The FaceTime feature is interesting mainly because it's a reason for Apple to have added a pair of cameras to the iPad, though of course plenty of people will be entranced by the idea of video chat this way. The cameras are a VGA webcam and a megapixel-unspecified one that has a 5x digital zoom. The latter can record video at 1080x720p too. Geotagging is also supported.

However, it's what the iPad 2 can do with the video stored on its 16GB, 32GB or 64GB memory that's most impressive. The iMovie for iPad 2 app (with a nod to the iOS 4.3 update) allows for some incredibly impressive video editing, with voiceovers, overlay sound effects, fades and the ability to smooth transitions between frames.

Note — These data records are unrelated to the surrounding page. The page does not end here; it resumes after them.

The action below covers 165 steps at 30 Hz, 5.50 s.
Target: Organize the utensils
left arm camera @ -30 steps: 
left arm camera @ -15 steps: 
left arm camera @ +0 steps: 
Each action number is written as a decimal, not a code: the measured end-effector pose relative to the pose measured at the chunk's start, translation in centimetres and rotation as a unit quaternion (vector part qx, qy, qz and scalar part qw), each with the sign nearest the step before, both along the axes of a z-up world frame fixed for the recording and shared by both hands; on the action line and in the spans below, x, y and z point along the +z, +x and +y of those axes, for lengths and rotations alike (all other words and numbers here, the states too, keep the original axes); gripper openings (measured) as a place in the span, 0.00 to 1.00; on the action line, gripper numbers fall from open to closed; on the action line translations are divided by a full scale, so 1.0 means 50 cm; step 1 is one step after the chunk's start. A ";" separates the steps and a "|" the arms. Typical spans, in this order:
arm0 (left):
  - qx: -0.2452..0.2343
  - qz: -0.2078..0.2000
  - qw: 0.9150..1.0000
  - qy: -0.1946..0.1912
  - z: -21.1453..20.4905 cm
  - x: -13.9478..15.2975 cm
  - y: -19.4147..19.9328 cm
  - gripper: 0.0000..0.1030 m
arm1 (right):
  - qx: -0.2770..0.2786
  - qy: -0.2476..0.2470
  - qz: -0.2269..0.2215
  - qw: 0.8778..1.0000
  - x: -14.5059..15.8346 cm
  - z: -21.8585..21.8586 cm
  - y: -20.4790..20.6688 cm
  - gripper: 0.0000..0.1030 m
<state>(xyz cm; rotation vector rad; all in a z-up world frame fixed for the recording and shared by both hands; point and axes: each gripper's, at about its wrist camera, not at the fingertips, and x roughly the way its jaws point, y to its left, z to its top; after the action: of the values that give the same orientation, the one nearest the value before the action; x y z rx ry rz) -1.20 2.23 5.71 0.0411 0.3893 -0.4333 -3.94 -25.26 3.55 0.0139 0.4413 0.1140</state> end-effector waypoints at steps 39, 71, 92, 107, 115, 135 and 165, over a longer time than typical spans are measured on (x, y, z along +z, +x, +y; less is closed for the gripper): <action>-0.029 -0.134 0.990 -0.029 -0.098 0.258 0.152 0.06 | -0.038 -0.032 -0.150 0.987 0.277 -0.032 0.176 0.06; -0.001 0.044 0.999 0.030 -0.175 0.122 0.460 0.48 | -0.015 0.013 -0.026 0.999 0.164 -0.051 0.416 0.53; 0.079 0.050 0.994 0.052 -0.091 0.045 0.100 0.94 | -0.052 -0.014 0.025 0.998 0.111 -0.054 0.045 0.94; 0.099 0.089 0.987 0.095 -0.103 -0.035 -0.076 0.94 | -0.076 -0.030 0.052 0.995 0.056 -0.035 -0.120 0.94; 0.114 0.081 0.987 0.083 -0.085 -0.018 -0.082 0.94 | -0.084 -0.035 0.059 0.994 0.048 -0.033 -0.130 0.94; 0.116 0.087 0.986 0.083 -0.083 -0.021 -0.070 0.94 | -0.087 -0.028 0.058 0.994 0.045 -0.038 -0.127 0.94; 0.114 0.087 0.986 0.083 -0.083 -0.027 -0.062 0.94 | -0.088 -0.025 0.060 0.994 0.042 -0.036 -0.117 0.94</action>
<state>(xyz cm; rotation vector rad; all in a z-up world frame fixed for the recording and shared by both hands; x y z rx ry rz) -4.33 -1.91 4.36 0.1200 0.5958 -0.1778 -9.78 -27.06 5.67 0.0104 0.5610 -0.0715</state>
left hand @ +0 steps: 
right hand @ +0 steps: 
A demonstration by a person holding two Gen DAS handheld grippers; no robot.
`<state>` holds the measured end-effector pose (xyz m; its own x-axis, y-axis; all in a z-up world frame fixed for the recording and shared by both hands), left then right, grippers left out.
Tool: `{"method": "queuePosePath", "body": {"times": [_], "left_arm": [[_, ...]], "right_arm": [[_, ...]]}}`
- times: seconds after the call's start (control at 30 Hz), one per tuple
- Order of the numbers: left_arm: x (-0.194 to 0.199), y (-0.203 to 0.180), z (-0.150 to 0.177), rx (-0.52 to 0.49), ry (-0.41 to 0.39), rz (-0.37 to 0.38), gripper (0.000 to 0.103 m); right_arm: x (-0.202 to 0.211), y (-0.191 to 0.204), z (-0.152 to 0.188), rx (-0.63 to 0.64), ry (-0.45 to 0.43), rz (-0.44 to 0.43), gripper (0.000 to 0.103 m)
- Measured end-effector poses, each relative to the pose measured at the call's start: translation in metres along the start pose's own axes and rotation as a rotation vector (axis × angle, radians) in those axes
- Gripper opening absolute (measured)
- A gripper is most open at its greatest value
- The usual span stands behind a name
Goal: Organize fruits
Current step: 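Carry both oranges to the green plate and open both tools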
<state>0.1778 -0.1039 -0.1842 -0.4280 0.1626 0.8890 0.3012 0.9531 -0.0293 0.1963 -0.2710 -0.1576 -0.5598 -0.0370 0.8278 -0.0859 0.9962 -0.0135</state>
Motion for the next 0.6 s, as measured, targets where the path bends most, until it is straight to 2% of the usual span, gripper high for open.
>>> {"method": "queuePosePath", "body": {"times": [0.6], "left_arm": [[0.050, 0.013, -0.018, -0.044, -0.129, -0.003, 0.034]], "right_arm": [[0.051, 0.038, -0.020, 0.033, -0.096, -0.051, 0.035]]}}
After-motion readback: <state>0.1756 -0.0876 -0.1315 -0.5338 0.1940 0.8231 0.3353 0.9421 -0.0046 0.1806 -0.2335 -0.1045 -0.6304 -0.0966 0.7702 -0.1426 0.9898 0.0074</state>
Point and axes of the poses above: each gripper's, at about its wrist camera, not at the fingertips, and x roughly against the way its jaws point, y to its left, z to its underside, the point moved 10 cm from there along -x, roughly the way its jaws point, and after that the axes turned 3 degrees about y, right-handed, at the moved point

For basic edits there's a clips bin into which you can drop pieces of footage and cherrypick items to splice together. However, clicking on the timeline reveals a dropdown secondary timeline that opens up more indepth editing options where you can finesse the in-progress video.

When you're happy with what you've previewed, you can share it with friends over email or on a social network or video site such as Vimeo. You can also save it to your own iTunes library for later viewing.

Watching the demo of iMovie for the iPad 2, we half-expected Apple to announce iTunes as a distribution medium for home video, though that would of course involve lots of content-vetting issues as well as ones over how Apple would be able to take a cut. Still, we don't think it's beyond the realms of possibility. Apple says it has made app developers $2bn so far.

In addition to the ease of use of iMovie on the iPad 2, we were bowled over by its ability to process HD video footage and output it on the fly. The graphics power is nine times that of the first Apple iPad and in an 8.8mm chassis. What future the Apple stalwart the quad-core and eight-core MacBook Pro when a mere "post-PC device" (Jobs' term) can do all things and orchestrate up to eight digital instruments too?